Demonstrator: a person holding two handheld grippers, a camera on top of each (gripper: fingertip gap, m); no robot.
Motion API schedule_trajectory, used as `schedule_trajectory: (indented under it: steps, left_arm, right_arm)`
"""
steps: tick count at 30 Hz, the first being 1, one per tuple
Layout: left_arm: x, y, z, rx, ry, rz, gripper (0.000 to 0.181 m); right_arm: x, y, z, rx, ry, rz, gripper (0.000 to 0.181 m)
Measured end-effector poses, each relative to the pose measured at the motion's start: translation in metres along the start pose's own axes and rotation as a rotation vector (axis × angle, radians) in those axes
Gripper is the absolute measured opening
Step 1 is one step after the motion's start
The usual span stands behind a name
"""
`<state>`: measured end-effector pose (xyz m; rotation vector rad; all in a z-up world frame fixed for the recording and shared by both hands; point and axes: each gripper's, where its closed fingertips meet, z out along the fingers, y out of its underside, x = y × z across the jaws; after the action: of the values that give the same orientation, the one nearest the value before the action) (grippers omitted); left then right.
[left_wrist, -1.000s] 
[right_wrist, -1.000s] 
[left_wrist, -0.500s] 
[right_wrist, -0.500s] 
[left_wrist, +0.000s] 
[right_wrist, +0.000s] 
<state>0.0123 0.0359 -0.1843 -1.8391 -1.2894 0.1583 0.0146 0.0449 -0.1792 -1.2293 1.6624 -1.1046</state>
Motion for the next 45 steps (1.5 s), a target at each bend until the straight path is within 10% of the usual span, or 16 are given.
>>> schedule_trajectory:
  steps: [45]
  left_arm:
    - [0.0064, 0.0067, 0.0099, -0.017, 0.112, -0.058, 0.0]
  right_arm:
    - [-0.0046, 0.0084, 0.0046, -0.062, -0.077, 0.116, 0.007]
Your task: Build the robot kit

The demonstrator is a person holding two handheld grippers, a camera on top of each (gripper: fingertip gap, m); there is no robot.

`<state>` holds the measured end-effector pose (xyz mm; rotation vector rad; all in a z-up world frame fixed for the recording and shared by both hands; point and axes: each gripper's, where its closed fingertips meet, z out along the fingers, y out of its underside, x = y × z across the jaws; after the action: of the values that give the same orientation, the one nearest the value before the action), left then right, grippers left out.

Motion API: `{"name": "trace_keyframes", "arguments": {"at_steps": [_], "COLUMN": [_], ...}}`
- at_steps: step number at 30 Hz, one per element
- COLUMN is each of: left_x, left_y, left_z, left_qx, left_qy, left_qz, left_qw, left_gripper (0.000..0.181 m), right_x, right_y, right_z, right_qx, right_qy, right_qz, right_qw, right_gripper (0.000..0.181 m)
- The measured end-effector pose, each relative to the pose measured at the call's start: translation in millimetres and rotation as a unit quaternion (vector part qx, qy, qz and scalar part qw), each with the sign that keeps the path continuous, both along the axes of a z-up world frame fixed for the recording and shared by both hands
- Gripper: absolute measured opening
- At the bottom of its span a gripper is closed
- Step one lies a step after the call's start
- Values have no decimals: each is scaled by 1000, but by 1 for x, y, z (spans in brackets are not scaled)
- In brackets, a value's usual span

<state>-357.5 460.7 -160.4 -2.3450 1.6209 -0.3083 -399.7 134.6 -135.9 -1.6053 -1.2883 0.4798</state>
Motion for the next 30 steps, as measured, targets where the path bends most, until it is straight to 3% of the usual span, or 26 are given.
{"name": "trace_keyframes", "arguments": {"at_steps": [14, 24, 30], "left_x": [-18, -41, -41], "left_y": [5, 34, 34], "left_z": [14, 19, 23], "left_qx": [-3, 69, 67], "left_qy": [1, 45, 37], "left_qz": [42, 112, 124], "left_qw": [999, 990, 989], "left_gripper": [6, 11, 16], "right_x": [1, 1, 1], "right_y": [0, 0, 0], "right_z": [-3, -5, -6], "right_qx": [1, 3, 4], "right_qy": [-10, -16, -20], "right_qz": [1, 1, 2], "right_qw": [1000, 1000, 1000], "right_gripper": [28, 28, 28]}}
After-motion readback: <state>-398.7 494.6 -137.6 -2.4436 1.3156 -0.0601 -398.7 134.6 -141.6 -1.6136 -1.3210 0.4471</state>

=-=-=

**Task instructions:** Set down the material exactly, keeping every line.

**Answer box:**
Demonstrator: a person holding two handheld grippers, a camera on top of each (gripper: fingertip gap, m); no robot.
Motion API schedule_trajectory, used as `schedule_trajectory: (indented under it: steps, left_arm, right_arm)`
"""
steps: tick count at 30 Hz, the first being 1, one per tuple
Layout: left_arm: x, y, z, rx, ry, rz, gripper (0.000 to 0.181 m); right_arm: x, y, z, rx, ry, rz, gripper (0.000 to 0.181 m)
Measured end-effector poses, each relative to the pose measured at the motion's start: translation in metres along the start pose's own axes and rotation as a rotation vector (axis × angle, radians) in those axes
Gripper is the absolute measured opening
Step 1 is one step after the motion's start
The usual span stands behind a name
"""
`<state>`: measured end-effector pose (xyz m; rotation vector rad; all in a z-up world frame fixed for the recording and shared by both hands; point and axes: each gripper's, where its closed fingertips meet, z out along the fingers, y out of its underside, x = y × z across the jaws; after the action: of the values that give the same orientation, the one nearest the value before the action) (grippers omitted); left then right.
[left_wrist, -1.000s] 
[right_wrist, -1.000s] 
[left_wrist, -0.500s] 
[right_wrist, -0.500s] 
[left_wrist, +0.000s] 
[right_wrist, +0.000s] 
<state>0.0123 0.0359 -0.1843 -1.8391 -1.2894 0.1583 0.0146 0.0449 -0.1792 -1.2293 1.6624 -1.1046</state>
Motion for the next 45 steps (1.5 s), a target at each bend until the straight path is within 10% of the usual span, or 16 are given.
>>> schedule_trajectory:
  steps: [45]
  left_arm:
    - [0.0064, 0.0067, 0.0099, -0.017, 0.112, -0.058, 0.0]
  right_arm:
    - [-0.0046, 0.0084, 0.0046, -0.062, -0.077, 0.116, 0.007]
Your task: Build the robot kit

The demonstrator is a person holding two handheld grippers, a camera on top of each (gripper: fingertip gap, m); there is no robot.

`<state>` holds the measured end-effector pose (xyz mm; rotation vector rad; all in a z-up world frame fixed for the recording and shared by both hands; point and axes: each gripper's, where its closed fingertips meet, z out along the fingers, y out of its underside, x = y × z across the jaws; after the action: of the values that give the same orientation, the one nearest the value before the action), left then right, grippers left out.

Motion API: `{"name": "trace_keyframes", "arguments": {"at_steps": [_], "COLUMN": [_], ...}}`
- at_steps: step number at 30 Hz, one per element
- COLUMN is each of: left_x, left_y, left_z, left_qx, left_qy, left_qz, left_qw, left_gripper (0.000..0.181 m), right_x, right_y, right_z, right_qx, right_qy, right_qz, right_qw, right_gripper (0.000..0.181 m)
- The measured end-effector pose, each relative to the pose measured at the call's start: translation in millimetres and rotation as a unit quaternion (vector part qx, qy, qz and scalar part qw), each with the sign that keeps the path continuous, both along the axes of a z-up world frame fixed for the recording and shared by both hands
- Gripper: absolute measured opening
- At the bottom of its span a gripper is closed
- Step one lies a step after the call's start
- Values have no decimals: each is scaled by 1000, but by 1 for x, y, z (spans in brackets are not scaled)
- In brackets, a value's usual span

<state>-357.5 460.7 -160.4 -2.3450 1.6209 -0.3083 -399.7 134.6 -135.9 -1.6053 -1.2883 0.4798</state>
Motion for the next 30 steps, as measured, targets where the path bends most, until it is straight to 3% of the usual span, or 26 are given.
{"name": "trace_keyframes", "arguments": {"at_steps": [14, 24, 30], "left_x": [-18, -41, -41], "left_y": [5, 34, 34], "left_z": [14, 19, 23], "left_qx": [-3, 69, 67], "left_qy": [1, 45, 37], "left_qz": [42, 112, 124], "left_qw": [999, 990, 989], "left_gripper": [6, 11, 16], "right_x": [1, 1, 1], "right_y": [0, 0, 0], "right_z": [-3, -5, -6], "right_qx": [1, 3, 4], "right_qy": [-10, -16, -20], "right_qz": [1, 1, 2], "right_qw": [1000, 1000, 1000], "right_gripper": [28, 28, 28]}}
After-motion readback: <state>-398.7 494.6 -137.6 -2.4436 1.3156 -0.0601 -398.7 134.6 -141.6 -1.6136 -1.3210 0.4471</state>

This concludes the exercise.